[Task goal]
Start with the first line of the material. Repeat each line exactly through the one that contains "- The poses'".

[Recorded data]
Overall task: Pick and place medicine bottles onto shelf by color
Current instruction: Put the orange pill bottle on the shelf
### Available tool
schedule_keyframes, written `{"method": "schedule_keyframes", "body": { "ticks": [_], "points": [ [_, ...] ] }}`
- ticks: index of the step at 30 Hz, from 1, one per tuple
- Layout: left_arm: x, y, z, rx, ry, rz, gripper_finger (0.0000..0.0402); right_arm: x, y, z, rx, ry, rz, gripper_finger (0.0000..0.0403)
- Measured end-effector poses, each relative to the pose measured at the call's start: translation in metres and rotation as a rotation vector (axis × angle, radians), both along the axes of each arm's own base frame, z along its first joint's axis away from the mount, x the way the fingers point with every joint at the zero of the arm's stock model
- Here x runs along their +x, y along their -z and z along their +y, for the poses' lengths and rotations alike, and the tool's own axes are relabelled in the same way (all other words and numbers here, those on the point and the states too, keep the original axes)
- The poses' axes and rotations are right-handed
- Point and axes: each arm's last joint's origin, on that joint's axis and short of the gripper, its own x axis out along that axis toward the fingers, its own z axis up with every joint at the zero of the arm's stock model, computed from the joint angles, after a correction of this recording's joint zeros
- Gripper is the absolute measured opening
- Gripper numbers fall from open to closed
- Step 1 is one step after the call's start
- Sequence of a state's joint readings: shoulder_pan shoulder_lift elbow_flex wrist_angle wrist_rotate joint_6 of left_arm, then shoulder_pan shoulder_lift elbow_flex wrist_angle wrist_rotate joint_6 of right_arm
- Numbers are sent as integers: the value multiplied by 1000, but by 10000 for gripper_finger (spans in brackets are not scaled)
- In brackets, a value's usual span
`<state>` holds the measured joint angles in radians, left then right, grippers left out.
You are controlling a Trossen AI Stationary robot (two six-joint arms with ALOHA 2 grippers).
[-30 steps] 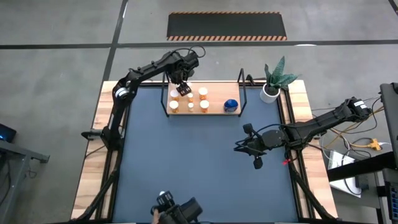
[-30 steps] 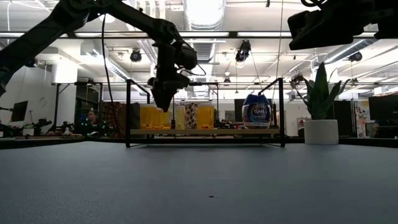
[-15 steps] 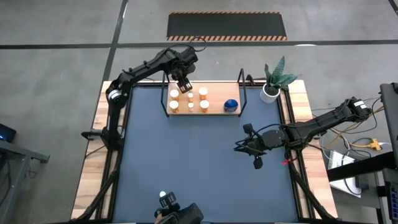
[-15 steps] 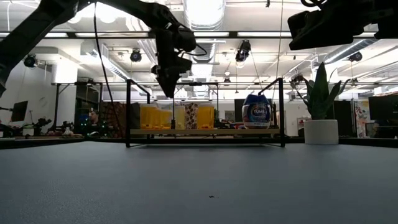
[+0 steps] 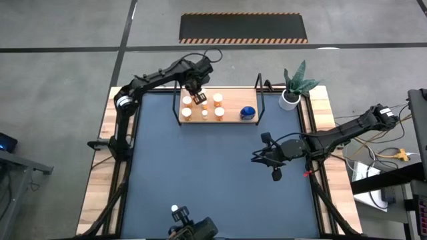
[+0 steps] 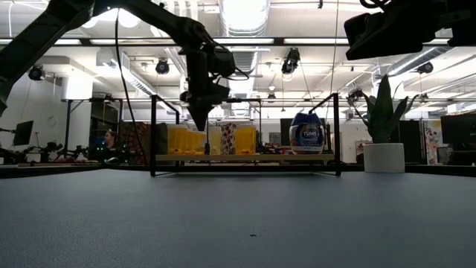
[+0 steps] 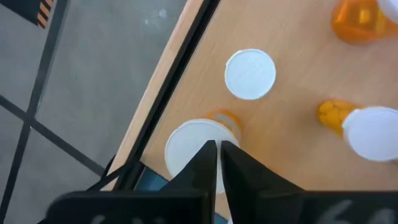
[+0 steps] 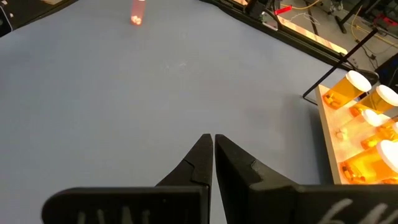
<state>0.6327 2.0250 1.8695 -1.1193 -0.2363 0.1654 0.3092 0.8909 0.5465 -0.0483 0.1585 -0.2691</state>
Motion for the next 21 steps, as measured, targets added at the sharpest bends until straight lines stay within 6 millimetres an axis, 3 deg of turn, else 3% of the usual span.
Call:
{"method": "schedule_keyframes", "body": {
  "ticks": [21],
  "points": [
    [-4, 6, 0, 50, -27, 72, 8, 0, 0, 0, -1, 0, 1, 9]
  ]
}}
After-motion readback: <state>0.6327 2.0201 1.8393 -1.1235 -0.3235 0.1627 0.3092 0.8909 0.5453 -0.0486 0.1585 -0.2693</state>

[Problem solution]
Overall task: Pick and place medicine bottles onto shelf by color
Current instruction: Put the orange pill bottle on the shelf
### Available tool
schedule_keyframes, written `{"method": "schedule_keyframes", "body": { "ticks": [_], "points": [ [_, ...] ] }}`
- ticks: index of the step at 30 Hz, from 1, one per tuple
- Layout: left_arm: x, y, z, rx, ry, rz, gripper_finger (0.0000..0.0402); right_arm: x, y, z, rx, ry, rz, gripper_finger (0.0000..0.0403)
- Measured end-effector poses, each relative to the pose measured at the call's start: translation in metres and rotation as a rotation vector (axis × angle, radians), both along the axes of each arm's own base frame, z along its first joint's axis away from the mount, x the way the fingers point with every joint at the zero of the arm's stock model
- Here x runs along their +x, y along their -z and z along their +y, for the poses' lengths and rotations alike, and the tool's own axes are relabelled in the same way (all other words and numbers here, those on the point and the states too, keep the original axes)
- The poses' axes and rotations are right-handed

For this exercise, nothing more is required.